Africa: Debt Background Paper

Africa: Debt Background Paper
Date distributed (ymd): 990315
APIC Document

+++++++++++++++++++++Document Profile+++++++++++++++++++++

Region: Continent-Wide
Issue Areas: +economy/development+
Summary Contents:
This posting contains an announcement and excerpts from APIC's most recent background paper: Africa's Debt, now available for sale.

+++++++++++++++++end profile++++++++++++++++++++++++++++++

Now available: Africa's Debt (APIC Background Paper 12)

This attractively designed and printed 8-page 8 1/2" x 11" background paper is designed as a concise readable overview of the issues and accessible source of data, as a supplement to other resources on Africa's debt provided by the Jubilee 2000 campaigns, Oxfam International, Eurodad, and others. An ideal educational resource for activists involved in debt cancellation campaigns.

Available at $4 each, $3.20 each for 20 or more. Add 15% for postage and handling. Order by sending a check or money order to APIC, 110 Maryland Ave. NE, #509, Washington, DC 20002, or by sending your Visa or MC credit card number and expiration date by fax to 202-546-1545 or by e-mail to apic@igc.org.

This posting contains the overview essay from the Background Paper, and the Selected Resources listing. The published paper also contains four short country case studies illustrating different themes (Cameroon: Debt and Environment, Zambia's External Debt: Zambian Churches Speak, Ghana: Debt Overhang: A Drag on Development, and Mozambique: Debt Relief Package Falls Short). It also contains tables and graphs portraying "Africa's Debt in Numbers," with basic data for each African country organized by region and summary totals for Africa's regions and the continent as a whole; as well as "Africa's Debt: Compared to What?," comparing debt totals to other statistics such as Bill Gates' net worth and consumer spending in the U.S. and Europe.

Note: This background paper is part of a program of public education funded by the Carnegie Corporation of New York and The Ford Foundation.


AFRICA'S DEBT

Africa's debt burdens, says Jesse Jackson, "are the new economy's chains of slavery" (Los Angeles Times, 9/29/98). The All Africa Conference of Churches, which groups more than 150 denominations from around the continent, calls the debt "a new form of slavery as vicious as the slave trade." The imagery invoking these historical crimes against Africa is powerful. Yet it is still hard for many of us to see the connections between human suffering and the seemingly impersonal workings of the international economy.
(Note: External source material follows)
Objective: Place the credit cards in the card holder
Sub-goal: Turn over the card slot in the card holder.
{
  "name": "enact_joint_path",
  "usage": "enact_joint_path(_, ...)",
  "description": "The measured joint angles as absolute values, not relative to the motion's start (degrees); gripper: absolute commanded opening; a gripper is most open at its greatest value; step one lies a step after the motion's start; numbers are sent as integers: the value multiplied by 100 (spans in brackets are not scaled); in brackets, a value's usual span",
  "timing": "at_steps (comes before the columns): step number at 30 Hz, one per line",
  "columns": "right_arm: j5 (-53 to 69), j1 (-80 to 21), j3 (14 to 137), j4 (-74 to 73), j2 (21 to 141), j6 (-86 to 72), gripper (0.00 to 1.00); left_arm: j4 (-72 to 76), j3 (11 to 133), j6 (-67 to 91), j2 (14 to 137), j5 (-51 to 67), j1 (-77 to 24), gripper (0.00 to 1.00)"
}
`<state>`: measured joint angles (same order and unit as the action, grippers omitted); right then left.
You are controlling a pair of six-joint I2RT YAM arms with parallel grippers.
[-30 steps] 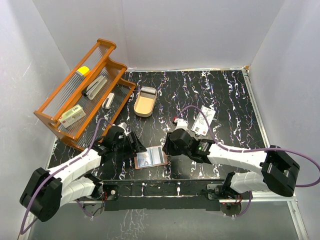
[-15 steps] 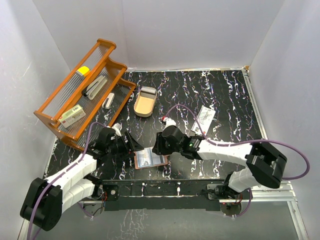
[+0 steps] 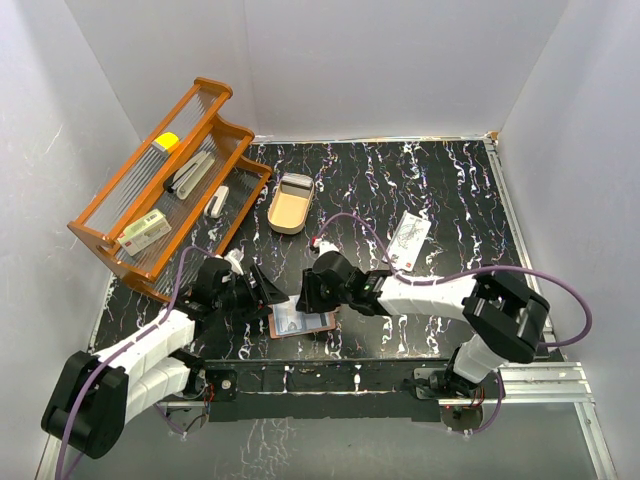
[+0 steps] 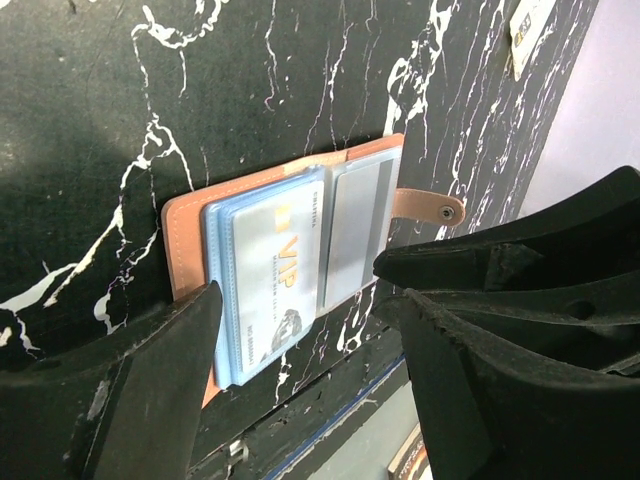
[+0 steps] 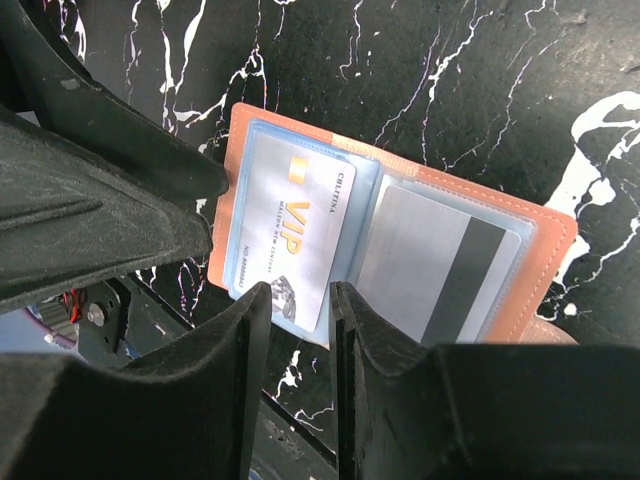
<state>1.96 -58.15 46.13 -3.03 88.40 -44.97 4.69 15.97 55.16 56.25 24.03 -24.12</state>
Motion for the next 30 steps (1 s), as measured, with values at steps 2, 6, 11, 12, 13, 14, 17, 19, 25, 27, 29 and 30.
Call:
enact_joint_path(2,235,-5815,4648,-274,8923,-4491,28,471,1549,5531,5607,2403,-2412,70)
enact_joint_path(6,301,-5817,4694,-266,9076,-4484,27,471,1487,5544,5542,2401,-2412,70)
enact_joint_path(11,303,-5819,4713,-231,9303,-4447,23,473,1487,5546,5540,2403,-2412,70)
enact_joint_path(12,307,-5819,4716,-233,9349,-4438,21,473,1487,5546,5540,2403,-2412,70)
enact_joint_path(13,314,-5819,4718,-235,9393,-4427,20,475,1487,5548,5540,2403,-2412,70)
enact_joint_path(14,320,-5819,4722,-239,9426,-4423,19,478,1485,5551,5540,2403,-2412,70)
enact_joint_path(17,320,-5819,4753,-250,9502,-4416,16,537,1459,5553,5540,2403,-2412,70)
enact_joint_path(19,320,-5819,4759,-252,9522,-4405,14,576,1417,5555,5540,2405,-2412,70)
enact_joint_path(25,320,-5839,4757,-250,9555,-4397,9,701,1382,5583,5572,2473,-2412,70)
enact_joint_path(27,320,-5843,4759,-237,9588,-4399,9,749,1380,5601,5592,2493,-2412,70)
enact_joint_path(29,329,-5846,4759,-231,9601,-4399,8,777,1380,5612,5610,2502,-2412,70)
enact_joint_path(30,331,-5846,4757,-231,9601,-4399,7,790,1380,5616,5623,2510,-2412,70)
Nevertheless, the comparison with the slave trade is more than a dramatic metaphor. Historical studies such as Joseph Miller's Way of Death, recounting the Angolan slave trade, remind us that debt was one of the driving forces behind the deadly commerce. Trade goods supplied on credit, including guns, had to be paid for. Often the only profitable commodity accepted in return was human beings. Intermediaries in the trade -- coastal merchants, chiefs, ship owners, plantation owners -- were enmeshed in a chain of debt. At the far end were financiers in distant European capitals, remote from the human cost of paying these debts.

Similarly, when debt repayment is considered exclusively in economic terms, other consequences are ignored. Africa's debt is so large in comparison to the continent's income that it cannot be repaid. But as long as it is not cancelled, the constant pressure to pay it off is unrelenting. "Must we starve our children to pay our debts?" asks former Tanzanian President Julius Nyerere. When debt payments come first, with macro-economic adjustments policies imposed by creditors, health and education budgets are squeezed to the bone. So are other long-term investments necessary for development. Most ominously, international efforts to address the debt burden offer no exit strategy for most indebted African countries.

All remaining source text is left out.